Zoltán Molnár has been conducting collaborative research as an Einstein Visiting Fellow at the Charité – Universitätsmedizin working with Professor Britta Eickholt's neuromedical research group at the NeuroCure Cluster of Excellence since 2020. The Einstein Foundation has now renewed his fellowship for a further two years.
Britta Eickholt's and Zoltán Molnár’s groups together with collaborators from the Larkum, Rosemund, Mann, Vyazovskiy and Lak groups combine the strengths of various research areas in order to better understand early cortical developmental processes. The collaborative work serves to better understand the abnormalities of early cortical circuit formation by the earliest generated and largely transient neurons of layer 6b in schizophrenia, autism and epileptic conditions and disorders.

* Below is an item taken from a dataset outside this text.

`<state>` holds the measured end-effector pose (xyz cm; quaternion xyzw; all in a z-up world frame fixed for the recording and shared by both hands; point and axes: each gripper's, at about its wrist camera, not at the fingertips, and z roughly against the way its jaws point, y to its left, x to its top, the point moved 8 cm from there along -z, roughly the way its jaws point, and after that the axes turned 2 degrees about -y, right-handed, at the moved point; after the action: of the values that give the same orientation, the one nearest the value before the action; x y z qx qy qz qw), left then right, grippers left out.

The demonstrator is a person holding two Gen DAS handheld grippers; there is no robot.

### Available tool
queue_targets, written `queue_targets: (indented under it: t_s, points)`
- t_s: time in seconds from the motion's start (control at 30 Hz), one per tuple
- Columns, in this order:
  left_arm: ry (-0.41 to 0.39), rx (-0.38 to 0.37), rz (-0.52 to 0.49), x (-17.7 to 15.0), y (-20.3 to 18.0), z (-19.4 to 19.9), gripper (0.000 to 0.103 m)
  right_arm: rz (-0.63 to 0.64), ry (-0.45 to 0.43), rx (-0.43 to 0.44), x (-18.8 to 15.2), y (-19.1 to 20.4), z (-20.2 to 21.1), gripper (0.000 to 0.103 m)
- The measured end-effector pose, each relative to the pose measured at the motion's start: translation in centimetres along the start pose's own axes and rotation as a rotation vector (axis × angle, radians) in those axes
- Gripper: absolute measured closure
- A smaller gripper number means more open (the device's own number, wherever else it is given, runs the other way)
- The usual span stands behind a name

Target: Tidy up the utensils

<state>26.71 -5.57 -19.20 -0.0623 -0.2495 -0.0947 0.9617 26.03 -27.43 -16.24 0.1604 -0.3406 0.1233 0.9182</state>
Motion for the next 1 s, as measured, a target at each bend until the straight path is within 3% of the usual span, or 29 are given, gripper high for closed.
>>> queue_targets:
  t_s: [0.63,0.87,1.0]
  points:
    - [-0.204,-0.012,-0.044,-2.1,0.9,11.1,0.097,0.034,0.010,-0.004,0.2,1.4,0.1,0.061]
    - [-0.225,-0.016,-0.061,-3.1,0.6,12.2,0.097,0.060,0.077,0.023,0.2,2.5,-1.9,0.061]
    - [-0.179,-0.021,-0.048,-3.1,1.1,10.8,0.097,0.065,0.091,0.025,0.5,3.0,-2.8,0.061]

Their recent collaborative research tests an important hypothesis about the involvement of subplate/layer 6b in autism and epilepsy. There is a very strong case for the idea that these disorders may result from over growth of the subplate/layer 6b induced by overactivity of the mTOR pathway in subplate neurons during development. The collaborative work directly examines whether the miswiring of the subplate induced by dysregulation of subplate apoptosis and synaptic re-wiring by over activated mTOR and whether mTOR over activation will lead to a hypersensitive, overactive, and hyperexcitatory layer 6b in the mature brain. The consortium shall also test whether the miswiring of the subplate induced by dysregulation of subplate apoptosis and synaptic re-wiring can be prevented by over activated mTOR by administering the mTOR antagonist, rapamycin, during the first two weeks of development, a period during which the subplate neurons undergo apoptosis and connectivity changes. The proposed work is in basic circuit analysis, but it has very general biological and clinical implications in the understanding and possible treatment of autism and epilepsy.

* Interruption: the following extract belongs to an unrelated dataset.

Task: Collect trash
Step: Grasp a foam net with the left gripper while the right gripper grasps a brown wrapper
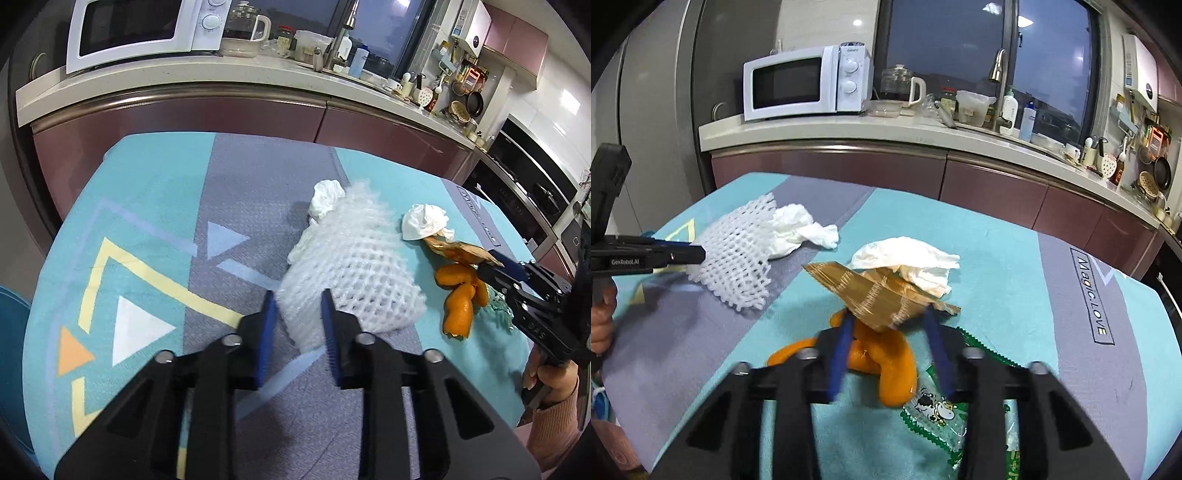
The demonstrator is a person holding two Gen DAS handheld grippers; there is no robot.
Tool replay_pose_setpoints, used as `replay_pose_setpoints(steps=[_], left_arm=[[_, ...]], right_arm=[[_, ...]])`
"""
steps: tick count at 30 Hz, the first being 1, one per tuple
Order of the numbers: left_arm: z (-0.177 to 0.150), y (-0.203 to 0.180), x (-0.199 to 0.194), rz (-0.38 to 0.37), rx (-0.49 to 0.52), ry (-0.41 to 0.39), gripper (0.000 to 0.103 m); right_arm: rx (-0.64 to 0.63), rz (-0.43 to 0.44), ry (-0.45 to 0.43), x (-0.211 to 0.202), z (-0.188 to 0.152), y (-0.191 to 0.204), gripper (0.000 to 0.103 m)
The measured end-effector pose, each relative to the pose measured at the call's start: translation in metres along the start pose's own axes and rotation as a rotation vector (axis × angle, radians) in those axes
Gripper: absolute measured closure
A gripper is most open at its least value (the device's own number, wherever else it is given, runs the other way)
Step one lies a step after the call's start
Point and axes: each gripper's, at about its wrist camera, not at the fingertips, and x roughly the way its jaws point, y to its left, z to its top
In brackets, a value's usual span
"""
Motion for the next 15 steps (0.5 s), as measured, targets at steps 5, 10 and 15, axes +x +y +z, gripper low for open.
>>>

The Einstein Fellowship has helped to create the basis for a joint research focus in this area between Berlin and Oxford. The continuation of the Einstein Fellowship to Professor Molnár from University of Oxford will further catalyse long-term relationship between Berlin and Oxford; The Oxford-Berlin research partnership, while pursuing first class research on a highly timely and exciting project.